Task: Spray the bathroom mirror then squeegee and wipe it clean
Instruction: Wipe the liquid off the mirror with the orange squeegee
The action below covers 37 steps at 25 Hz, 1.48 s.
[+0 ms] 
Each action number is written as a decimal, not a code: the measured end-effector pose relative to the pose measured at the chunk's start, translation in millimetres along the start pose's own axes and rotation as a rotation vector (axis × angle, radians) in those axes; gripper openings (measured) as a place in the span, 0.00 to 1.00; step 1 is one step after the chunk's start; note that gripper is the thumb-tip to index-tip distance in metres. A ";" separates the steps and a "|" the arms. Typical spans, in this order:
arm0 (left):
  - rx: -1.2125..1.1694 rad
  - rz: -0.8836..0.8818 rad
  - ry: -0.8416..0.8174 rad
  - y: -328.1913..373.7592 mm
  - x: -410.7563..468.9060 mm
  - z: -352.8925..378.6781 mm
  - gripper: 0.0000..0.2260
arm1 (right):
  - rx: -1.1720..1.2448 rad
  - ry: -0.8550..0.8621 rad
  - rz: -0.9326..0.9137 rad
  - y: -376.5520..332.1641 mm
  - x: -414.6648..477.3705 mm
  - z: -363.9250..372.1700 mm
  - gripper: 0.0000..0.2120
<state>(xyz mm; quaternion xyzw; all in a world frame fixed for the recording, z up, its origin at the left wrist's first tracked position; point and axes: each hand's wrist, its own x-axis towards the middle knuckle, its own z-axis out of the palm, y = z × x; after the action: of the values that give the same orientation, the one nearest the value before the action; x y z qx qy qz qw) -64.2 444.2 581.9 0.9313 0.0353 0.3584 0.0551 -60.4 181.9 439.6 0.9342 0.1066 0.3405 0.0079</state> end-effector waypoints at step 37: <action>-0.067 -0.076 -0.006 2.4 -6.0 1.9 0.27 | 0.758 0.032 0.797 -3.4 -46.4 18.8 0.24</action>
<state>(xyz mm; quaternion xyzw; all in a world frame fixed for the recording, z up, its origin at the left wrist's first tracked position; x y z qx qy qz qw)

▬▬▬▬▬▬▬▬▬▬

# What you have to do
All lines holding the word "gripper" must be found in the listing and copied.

# Solution to the problem
Each action number is written as a decimal, not a code: the measured end-effector pose relative to the pose measured at the chunk's start, translation in millimetres along the start pose's own axes and rotation as a rotation vector (axis × angle, radians) in those axes; gripper openings (measured) as a place in the span, 0.00 to 1.00; step 1 is one step after the chunk's start; note that gripper is the thumb-tip to index-tip distance in metres. A ";" separates the steps and a "|" the arms. Typical spans, in this order:
  - gripper: 0.0000..0.2260
  - gripper: 0.0000..0.2120

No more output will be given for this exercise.